Tiradentes está cheia de turistas nesses dias de inverno, sou mais um deles.
Em uma noite de sexta, hordas vagueiam pelos bares e restaurantes. Pode ser uma
experiência horrível mas estou alegre, tudo parece cair bem. Começo assistindo
a um espetáculo de bonecos para crianças – o Iu Tubo. Feitos de tubos de PVC,
os bonecos me surpreendem pela quantidade de fios usados para manipulá-los.
Tudo é bem infantil, o líder da companhia parece tão feliz que é impossível não
entrar nessa frequência. Dou risada com a perseguição dos peixes, aplaudo, adoro
o jeito maravilhado das crianças pequenas na minha frente. Espetáculo terminado, faço o tour com as
crianças para ver os bonecos.
Depois decido tomar um vinho num minúsculo bar, na mesma rua. Entro,
peço uma taça, converso um pouco com a garçonete no balcão. Sinto um prazer
imenso em poder ser uma mulher sozinha, tomando uma taça de vinho em um bar. Lá
de fora vem o som do músico de rua que toca um violoncelo. Sentado numa calçada
alta de pedras, as pessoas se amontoam em volta dele. Nunca havia visto um músico
de rua tocando esse instrumento. Reconheço o Bolero de Ravel, e um Bach. Vou
até a calçada, taça na mão e um rapaz começa a conversar comigo. É músico
também e diz que o violoncelista toca com alma. Conta uma experiência que foi
quase mágica para ele. Tocando em uma cidade próxima uma música do Toninho
Horta, abriu os olhos e o compositor estava na sua frente, assistindo ao show.

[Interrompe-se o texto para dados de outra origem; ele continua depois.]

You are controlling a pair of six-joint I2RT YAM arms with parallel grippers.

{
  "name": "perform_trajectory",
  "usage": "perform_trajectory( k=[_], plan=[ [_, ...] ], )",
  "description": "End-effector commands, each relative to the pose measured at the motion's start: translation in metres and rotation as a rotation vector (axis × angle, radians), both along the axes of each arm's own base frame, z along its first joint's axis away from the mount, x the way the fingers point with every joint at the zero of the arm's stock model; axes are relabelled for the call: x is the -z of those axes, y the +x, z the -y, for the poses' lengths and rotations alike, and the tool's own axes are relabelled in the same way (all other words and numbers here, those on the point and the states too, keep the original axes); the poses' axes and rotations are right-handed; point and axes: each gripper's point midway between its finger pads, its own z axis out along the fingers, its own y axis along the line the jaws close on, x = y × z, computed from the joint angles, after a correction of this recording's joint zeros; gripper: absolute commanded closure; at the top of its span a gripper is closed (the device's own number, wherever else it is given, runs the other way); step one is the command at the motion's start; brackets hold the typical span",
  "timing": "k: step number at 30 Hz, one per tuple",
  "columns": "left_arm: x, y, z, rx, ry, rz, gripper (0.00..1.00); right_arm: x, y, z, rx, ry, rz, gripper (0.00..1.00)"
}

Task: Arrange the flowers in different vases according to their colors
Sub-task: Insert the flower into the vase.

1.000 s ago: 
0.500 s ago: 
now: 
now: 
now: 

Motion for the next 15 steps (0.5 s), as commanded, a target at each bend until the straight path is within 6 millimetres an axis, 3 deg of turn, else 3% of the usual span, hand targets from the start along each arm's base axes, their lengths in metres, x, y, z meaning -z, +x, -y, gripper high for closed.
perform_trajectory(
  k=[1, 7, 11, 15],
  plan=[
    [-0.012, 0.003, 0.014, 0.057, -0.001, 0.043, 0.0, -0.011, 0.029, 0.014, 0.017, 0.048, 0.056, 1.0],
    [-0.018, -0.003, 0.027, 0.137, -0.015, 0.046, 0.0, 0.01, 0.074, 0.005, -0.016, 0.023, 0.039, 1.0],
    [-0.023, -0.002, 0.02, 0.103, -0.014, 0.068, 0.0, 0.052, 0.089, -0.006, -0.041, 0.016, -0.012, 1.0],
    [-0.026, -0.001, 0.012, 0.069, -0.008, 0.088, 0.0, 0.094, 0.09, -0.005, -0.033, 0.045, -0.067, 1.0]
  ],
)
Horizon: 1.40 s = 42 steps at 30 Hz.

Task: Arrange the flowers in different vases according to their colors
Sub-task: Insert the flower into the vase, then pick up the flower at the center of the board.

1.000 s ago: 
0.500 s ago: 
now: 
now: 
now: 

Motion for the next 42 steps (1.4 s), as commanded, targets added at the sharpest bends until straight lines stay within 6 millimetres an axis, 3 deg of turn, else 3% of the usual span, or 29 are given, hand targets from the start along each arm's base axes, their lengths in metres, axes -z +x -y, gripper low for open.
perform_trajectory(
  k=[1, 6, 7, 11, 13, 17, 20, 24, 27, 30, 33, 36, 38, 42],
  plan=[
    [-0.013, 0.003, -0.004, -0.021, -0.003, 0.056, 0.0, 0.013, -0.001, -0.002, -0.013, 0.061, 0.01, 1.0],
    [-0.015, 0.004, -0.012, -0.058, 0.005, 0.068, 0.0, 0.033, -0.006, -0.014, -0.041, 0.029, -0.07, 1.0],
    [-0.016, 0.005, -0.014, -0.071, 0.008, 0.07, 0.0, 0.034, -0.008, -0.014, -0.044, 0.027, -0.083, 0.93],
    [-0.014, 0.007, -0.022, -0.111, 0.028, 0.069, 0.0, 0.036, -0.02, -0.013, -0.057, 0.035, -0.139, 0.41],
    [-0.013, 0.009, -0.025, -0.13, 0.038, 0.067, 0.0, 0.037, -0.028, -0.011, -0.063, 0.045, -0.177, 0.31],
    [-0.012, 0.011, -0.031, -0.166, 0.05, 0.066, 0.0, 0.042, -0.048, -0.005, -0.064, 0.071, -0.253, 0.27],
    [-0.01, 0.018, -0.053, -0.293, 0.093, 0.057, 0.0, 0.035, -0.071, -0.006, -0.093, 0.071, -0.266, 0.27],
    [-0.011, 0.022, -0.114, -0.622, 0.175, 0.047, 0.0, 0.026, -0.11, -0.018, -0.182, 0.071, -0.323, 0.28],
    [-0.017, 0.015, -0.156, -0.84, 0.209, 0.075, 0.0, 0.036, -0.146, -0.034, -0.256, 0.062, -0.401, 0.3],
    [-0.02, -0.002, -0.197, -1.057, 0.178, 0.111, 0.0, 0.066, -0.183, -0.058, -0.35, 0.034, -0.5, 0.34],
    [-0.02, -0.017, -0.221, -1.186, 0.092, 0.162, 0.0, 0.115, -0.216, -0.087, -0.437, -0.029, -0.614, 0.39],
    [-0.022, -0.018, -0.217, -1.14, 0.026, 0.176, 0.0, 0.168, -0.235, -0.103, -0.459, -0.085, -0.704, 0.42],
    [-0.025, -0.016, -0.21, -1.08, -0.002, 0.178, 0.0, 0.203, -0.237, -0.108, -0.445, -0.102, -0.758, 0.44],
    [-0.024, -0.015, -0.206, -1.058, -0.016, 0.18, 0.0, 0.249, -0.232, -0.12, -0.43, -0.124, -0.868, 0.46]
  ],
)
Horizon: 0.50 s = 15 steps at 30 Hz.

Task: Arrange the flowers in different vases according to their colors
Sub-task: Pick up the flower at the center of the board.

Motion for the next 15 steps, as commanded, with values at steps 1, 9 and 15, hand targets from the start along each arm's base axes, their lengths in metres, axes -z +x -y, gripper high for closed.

Quase fechei os olhos novamente! Ele diz gostar de morar em Tiradentes, gostar
do tempo que tem para a filha pequena. Percebo que os parâmetros dele não são
os habituais quando ele me fala de Ibitipoca e de ter morado lá até que a grana
que tinha economizado por anos acabor. O lugar é mágico, você tem que ir, os
cristais de lá! Ele parece uma figura de um filme dos anos 20, a pele muito, muito
branca, um boné de lã na cabeça e óculos de aro de metal.
Ele se despede, termino meu vinho, o músico do violoncelo para de
tocar, olha para mim e sorri. Nos aproximamos, ele pergunta se trabalho com
arte, se sou produtora, algo assim. Não, o máximo que faço é escrever um pouco!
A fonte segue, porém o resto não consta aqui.